It was a bright and sunny Saturday morning. The air was clear. It was a picturesque day in an affluent Houston neighborhood. At a small, upscale bistro, suburbanites sat with their dogs and their significant others. They smiled while they chatted about kids and ABC’s “Scandal.” They ate their salads and they laughed. Meanwhile, in a small corner of that same bistro, in the bathroom, while the nice people enjoyed a lovely morning outside, every ounce of what a degenerate dick joke writer ingested the night prior exploded out of his mouth, now the spigot of an unrestrained human fire hose that flailed wildly in the air. As he violently and painfully purged his stomach contents into the toilet, he wondered if the scarlet tint to his jettisoned digestion was from the five glasses of red wine he drank with dinner or if it was simply blood. The raw burning he felt up and down his throat suggested the latter. His entire night had come roaring out of him: the steak, the expensive wine, the Macallan 21, the beer, the gin, the tequila, even the essence of the several Cubans he smoked. Everything. In a way, it was fitting. Nothing that refined or exquisite belonged in him. His body was merely rejecting what it did not deserve, all over a toilet seat.
Last week, that was my Saturday morning. After spending an incredibly fun night raucously celebrating my cousin’s 35th birthday with his lovely wife and all their friends, we strolled over to a little restaurant the next morning and, after a few moments of shooting the shit, I excused myself to go ahead and puke my balls up. Few things make you feel like a bigger piece of crap than puking the morning after a night out. It confirms all your terrible decisions and becomes your own private shame session, in which you atone for being a stupid asshole. Morning puking is the drinker’s cilice, and God, does it hurt. It’s not like drunk puking at all. If I happen to vomit while drunk, I’ll laugh in between heaves. But in the morning, all I could think as I clenched and winced was, “I can feel EVERYTHING.” Morning puking in public only further reinforces the notion that you are, in fact, a terrible person deserving of mockery and disgrace.
On a random night back when I was still in school, a drunk friend decided he was the coolest fuckin’ guy around. He proceeded to drink as much Rumple Mintz, tequila, and Jim Beam his body would allow. Oh, he had a grand old time that night–really lived it up, that guy did. The next morning, as we walked to our 10 a.m. class, he stopped suddenly on Mizzou’s quad, where the mighty and majestic columns towered over him. Countless people passed by. He bent over, rested his hands on his knees, and took a breath. The color had left his face and he began to sweat. I asked what was wrong, but he couldn’t reply. Instead, he shook his hand at me and took another breath. Then he gagged, stopped, and gagged again. Finally, just as an official university tour full of high schoolers and parents passed by, he unloaded every ounce of liquid and bile that was inside of him, all over the sidewalk. It was both impressive and horrible. The parents in the tour recoiled, save for a cool dad or two who chuckled knowingly, as my friend moaned in pain. The kids were split, half laughing, half disgusted. It was immediately apparent which of them belonged at a state school. Sorrrryyyy little miss “I want to be a doctor.” What? You’re too good to watch a grown man vomit all over himself, but dissecting the naked, withered body of a dead, old homeless guy doesn’t make you flinch? Your haughtiness is lies!

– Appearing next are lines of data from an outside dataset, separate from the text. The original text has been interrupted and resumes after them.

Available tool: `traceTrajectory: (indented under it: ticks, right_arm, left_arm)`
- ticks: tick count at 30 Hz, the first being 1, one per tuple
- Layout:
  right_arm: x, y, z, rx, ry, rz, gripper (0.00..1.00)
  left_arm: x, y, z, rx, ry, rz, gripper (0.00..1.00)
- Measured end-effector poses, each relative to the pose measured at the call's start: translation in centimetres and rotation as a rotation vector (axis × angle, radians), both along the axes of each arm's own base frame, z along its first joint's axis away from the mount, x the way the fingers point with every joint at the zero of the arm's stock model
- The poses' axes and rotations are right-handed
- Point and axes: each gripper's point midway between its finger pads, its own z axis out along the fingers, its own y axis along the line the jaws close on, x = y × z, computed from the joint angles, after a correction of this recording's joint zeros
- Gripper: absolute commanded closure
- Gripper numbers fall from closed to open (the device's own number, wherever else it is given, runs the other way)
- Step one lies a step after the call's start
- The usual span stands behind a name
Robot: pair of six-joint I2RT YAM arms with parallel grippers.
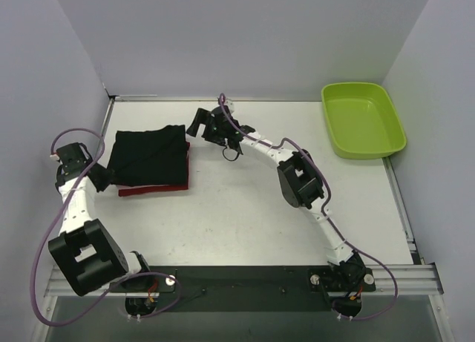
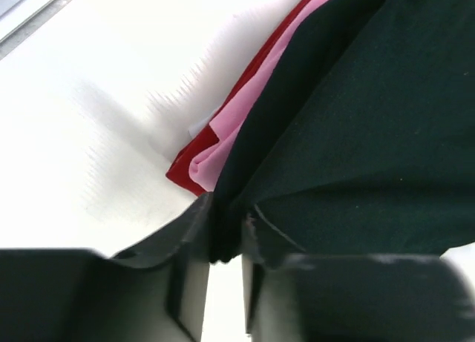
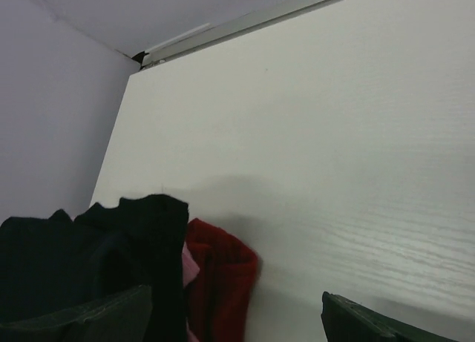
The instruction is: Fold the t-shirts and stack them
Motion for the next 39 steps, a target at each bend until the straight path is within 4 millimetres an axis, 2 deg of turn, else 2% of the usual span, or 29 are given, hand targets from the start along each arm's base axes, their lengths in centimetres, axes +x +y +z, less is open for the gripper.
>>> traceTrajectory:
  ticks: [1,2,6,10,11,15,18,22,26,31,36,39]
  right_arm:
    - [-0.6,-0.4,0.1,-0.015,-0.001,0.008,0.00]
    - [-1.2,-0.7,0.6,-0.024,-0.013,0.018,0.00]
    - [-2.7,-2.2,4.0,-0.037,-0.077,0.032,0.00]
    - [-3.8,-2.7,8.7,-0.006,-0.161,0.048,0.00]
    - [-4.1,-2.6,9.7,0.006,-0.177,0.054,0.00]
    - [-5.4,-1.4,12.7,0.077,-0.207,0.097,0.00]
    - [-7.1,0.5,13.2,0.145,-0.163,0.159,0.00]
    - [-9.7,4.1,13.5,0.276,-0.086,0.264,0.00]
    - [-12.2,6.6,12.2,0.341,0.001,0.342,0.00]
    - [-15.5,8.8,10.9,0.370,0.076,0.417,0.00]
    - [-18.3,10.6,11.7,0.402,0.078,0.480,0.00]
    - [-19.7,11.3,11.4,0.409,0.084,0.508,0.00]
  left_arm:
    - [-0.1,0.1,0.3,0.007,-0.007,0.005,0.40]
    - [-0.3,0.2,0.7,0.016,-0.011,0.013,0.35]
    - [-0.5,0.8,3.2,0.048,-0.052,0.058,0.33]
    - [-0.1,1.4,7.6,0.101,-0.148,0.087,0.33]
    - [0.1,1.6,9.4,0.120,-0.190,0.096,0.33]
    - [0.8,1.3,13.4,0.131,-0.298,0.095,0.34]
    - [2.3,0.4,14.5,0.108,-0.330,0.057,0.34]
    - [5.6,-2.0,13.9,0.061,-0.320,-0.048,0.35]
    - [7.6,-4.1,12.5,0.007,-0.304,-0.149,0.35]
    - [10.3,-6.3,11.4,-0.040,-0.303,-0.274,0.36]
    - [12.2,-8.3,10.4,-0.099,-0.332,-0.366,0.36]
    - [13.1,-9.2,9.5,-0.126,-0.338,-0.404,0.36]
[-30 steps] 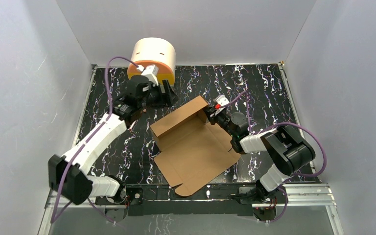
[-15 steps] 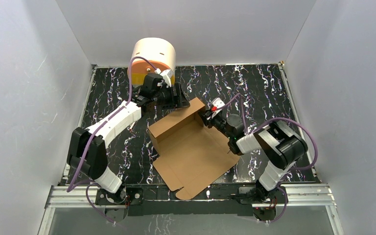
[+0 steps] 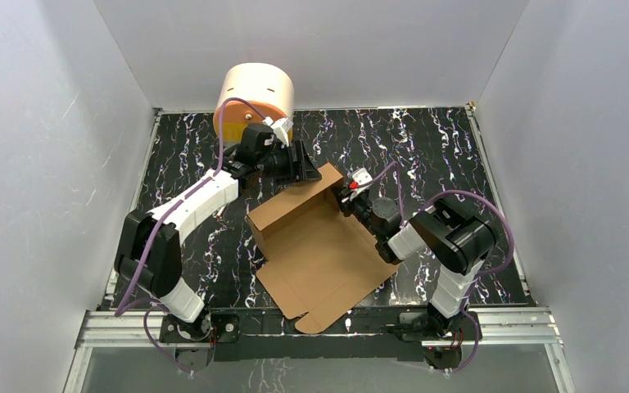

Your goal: Fold the paper box

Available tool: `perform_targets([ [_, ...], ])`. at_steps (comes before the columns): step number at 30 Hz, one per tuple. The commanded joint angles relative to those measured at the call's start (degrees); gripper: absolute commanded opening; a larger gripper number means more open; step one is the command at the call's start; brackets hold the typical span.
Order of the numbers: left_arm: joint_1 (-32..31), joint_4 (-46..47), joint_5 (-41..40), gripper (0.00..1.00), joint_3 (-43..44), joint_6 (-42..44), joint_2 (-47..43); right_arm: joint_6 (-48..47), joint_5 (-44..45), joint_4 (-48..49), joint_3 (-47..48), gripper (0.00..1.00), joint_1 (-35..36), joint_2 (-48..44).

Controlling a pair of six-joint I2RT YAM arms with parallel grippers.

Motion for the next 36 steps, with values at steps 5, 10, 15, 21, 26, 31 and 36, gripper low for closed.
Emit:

The tour guide tried to quickly shuffle the visitors along. Some gladly obliged, but others stayed for the show–my friend was nowhere near done. He took a knee and puked again. One of the cool dads let out a hearty, “Oh hoooo!” He asked what my friend had done the night before, so, naturally, I replied, “Study.” The moment was perfect. My friend felt, finally and deservedly, like the asshole he had been the night before. That’s what the morning after puke is there to do: remind you that you’re a total piece of crap.
It is not, however, much of a deterrent. Just a reminder.